St. John the Seer records this vision in Revelation of the City of God coming down out of heaven to earth; of the drying of all tears and the healing of all grief. It is not a hope for the dead, a hope of escape from earth to be with God in heaven; it is the hope shared with us by one long dead that we might see that God has already come from heaven to be with us. Even in the midst of the pain, the fear, the evil that surrounds us, God has already trespassed the barrier between heaven and earth to conquer those things. And those things—fear, desperation, hatred, division, insidious lies and authoritarian rulers, even death itself—those things are not conquered with the sword of an avenging God, but with the patient, enduring word of hope.
We have been washed in this hope. We eat and drink this hope. This hope sustains us and gives us life, because this hope is alive, animated with life that is stronger than death. It is the hope of saints giving testimony to the wonderful things God has done across the ages, the hope of strangers becoming siblings, the hope of people caring for one another instead of fearing one another. It is the hope that has been fulfilled in the escape from Egypt, in the return from exile, in the empty tomb of Easter morning. We are people who live by this hope, people who have been reborn in this hope. That is what it means to be a saint—to be one who has been changed by this hope, and who bears witness to it.
Those candles represent the tiniest fraction of the host of God’s saints, just as the faith we share and the community gathered here are the tiniest fraction of God’s kingdom.
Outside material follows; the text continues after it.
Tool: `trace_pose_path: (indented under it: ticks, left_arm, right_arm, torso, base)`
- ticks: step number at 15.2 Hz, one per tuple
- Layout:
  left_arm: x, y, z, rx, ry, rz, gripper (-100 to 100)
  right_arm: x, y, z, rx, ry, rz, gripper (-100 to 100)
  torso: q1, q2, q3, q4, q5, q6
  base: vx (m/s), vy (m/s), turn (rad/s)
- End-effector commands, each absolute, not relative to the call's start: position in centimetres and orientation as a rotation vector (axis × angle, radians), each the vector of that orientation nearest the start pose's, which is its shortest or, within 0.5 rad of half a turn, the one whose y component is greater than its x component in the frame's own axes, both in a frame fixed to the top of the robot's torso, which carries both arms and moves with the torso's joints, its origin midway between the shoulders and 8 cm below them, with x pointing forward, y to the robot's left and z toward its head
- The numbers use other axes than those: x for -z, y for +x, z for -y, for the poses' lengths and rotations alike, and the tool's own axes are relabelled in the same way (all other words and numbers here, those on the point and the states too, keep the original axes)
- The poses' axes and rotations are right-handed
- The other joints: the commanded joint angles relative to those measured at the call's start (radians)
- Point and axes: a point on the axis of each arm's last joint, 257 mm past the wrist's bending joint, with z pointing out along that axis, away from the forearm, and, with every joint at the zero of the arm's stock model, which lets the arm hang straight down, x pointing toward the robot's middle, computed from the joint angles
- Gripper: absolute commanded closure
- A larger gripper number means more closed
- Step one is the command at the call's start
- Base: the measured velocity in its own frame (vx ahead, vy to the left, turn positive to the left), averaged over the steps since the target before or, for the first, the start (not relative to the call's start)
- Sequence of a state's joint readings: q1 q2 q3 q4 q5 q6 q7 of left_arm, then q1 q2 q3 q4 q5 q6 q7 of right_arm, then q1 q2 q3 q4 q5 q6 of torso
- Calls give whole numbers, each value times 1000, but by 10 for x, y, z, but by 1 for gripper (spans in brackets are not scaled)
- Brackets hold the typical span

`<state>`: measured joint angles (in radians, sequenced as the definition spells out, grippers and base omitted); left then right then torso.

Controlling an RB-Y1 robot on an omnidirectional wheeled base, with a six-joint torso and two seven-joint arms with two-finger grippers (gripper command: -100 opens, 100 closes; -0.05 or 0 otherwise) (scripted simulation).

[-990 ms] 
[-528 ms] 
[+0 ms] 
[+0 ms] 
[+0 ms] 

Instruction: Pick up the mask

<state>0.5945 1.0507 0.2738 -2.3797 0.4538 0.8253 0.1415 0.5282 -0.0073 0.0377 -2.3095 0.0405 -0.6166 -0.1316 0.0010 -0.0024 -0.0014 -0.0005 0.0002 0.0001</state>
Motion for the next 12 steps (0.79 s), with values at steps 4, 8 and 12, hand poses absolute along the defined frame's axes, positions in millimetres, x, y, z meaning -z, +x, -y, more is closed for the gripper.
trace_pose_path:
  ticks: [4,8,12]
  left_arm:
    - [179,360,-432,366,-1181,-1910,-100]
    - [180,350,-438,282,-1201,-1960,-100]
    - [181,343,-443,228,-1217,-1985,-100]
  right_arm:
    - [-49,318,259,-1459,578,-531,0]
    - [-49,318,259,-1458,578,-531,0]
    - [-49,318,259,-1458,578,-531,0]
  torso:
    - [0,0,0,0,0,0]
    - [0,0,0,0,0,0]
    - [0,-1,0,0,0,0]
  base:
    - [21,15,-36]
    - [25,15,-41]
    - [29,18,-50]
Nevertheless, those candles bear witness to that hidden reality; and so the reality of God’s abiding and impending reign is revealed in and to and through us. With the eyes of hope, we may see that though it is hidden behind the despots who would rule this world and the lies they weave, God’s reign is already here shining through the cracks in of this world and seeping in at its seams. Their legions will still make a lot of noise and cause a lot of grief, but in Christ, the ultimate victory is now assured.
Our hope is not in the powers of the world, in politicians or armies or strong rulers; those powers of the world that are dying and already defeated, no matter how useful they have been. Our hope is in the living God who is still seated on the throne, and in the Lamb who has defeated death forever. Our God has done wonderful things, and this is the God on whom we wait; let us now be glad and rejoice in God’s salvation!